Shenker Y, LLoyd R V, Weatherbee L, Port F K, Grekin R J, Barkan A L
J Clin Endocrinol Metab. 1986 May;62(5):1065-9. doi: 10.1210/jcem-62-5-1065.
In a patient with hyperparathyroidism and chronic renal failure due to polycystic kidney disease, a finding of destroyed sellar and parasellar structures and hyperprolactinemia suggested the diagnosis of invasive pituitary prolactinoma. At surgery no tumor was found, and pathological examination of the sphenoid bone revealed a parathyroid bone lesion (brown tumor) as well as ectopic prolactinoma in the clivus. This patient demonstrates that a tumor may develop in ectopic pituitary tissue.
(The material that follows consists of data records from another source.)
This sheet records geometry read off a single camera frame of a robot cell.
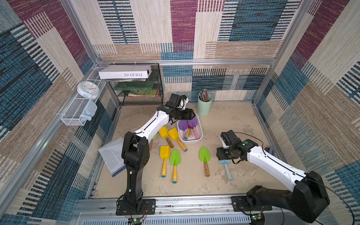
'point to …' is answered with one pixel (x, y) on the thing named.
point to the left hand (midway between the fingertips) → (190, 114)
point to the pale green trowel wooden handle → (150, 143)
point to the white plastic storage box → (199, 131)
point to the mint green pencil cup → (203, 107)
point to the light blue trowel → (225, 162)
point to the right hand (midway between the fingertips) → (220, 152)
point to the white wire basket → (72, 116)
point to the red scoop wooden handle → (191, 128)
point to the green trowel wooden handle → (204, 154)
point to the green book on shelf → (137, 86)
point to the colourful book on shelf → (144, 93)
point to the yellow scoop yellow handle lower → (165, 154)
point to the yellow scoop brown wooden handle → (163, 132)
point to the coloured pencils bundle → (204, 95)
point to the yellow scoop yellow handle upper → (173, 133)
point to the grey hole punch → (272, 150)
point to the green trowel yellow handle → (175, 159)
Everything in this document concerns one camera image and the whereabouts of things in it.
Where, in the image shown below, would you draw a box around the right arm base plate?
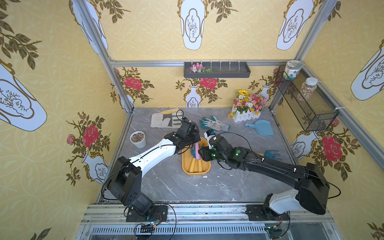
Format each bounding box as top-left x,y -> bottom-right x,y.
245,204 -> 290,222

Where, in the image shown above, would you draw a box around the white pot with pebbles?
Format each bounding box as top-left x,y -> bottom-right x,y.
130,131 -> 146,149

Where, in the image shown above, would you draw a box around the black wire mesh basket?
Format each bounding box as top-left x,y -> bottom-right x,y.
276,66 -> 339,132

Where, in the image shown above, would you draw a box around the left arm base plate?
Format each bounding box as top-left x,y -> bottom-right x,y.
124,205 -> 169,223

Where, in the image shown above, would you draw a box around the purple rake pink handle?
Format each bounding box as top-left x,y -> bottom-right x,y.
194,143 -> 201,161

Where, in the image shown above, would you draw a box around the small pink flower plant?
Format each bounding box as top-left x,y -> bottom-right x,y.
190,63 -> 213,73

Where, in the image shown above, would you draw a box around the teal white garden glove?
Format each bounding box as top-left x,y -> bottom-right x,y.
200,116 -> 230,132

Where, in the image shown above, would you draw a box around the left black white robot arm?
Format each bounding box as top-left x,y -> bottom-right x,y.
103,117 -> 201,217

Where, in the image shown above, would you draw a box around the flower bouquet white fence box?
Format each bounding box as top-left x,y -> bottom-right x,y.
228,90 -> 268,123

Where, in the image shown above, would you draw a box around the jar with patterned label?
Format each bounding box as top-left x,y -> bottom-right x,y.
283,60 -> 303,81

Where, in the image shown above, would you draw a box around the yellow plastic storage tray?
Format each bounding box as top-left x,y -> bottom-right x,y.
182,144 -> 211,176

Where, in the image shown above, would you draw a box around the aluminium front rail frame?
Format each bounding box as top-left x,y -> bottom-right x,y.
75,202 -> 342,240

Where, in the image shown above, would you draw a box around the grey wall shelf tray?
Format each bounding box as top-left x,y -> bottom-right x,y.
184,61 -> 251,79

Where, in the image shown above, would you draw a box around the clear bottle colourful beads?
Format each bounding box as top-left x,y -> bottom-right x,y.
298,77 -> 318,101

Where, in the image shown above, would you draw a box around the light blue plastic dustpan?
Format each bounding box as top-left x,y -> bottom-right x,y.
245,120 -> 274,137

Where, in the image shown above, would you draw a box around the beige grey work glove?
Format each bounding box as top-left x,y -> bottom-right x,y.
151,108 -> 184,129

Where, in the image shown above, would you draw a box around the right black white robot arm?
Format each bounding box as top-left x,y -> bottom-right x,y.
199,130 -> 330,215

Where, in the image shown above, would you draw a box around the teal rake yellow handle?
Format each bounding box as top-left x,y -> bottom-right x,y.
259,150 -> 283,161
197,160 -> 203,173
189,145 -> 196,173

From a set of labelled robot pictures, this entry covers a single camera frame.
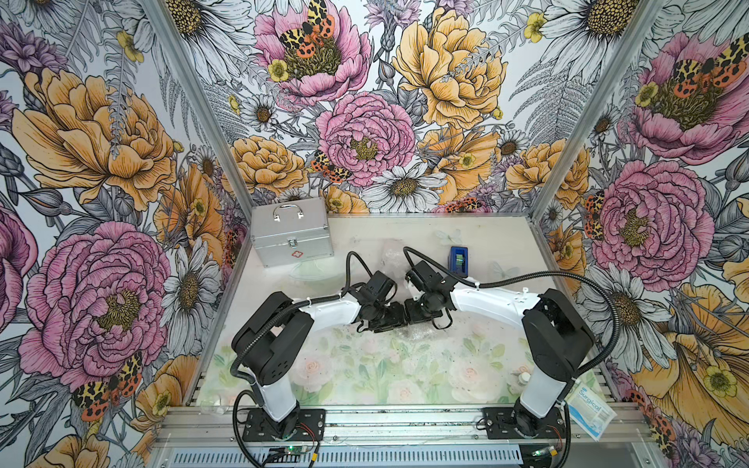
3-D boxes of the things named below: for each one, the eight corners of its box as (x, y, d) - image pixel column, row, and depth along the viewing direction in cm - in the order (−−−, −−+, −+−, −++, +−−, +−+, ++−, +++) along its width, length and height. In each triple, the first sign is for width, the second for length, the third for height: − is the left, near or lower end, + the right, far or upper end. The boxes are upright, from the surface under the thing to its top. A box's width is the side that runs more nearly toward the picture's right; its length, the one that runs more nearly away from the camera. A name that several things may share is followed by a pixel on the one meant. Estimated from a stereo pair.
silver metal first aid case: (265, 271, 107) (248, 238, 93) (268, 239, 117) (253, 205, 103) (334, 260, 110) (328, 227, 97) (331, 230, 120) (324, 196, 107)
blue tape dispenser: (448, 278, 105) (451, 267, 99) (448, 255, 111) (451, 243, 106) (464, 280, 104) (469, 269, 99) (463, 257, 111) (468, 245, 106)
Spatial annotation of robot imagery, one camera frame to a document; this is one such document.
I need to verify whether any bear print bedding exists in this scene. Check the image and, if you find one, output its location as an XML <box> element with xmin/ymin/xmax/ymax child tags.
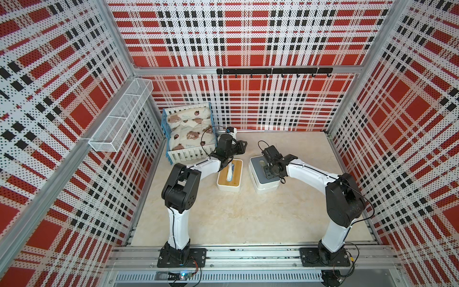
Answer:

The combination of radiographically abnormal sellar structures with pituitary hormone hypersecretion should not be regarded as absolute proof of a pituitary adenoma.
在一名因多囊肾病导致甲状旁腺功能亢进和慢性肾衰竭的患者中,蝶鞍和鞍旁结构破坏以及高泌乳素血症的表现提示侵袭性垂体泌乳素瘤的诊断。手术时未发现肿瘤,蝶骨的病理检查显示甲状旁腺骨病变(棕色瘤)以及斜坡处的异位泌乳素瘤。该患者表明肿瘤可在异位垂体组织中发生。蝶鞍结构影像学异常与垂体激素分泌过多的组合不应被视为垂体腺瘤的确凿证据。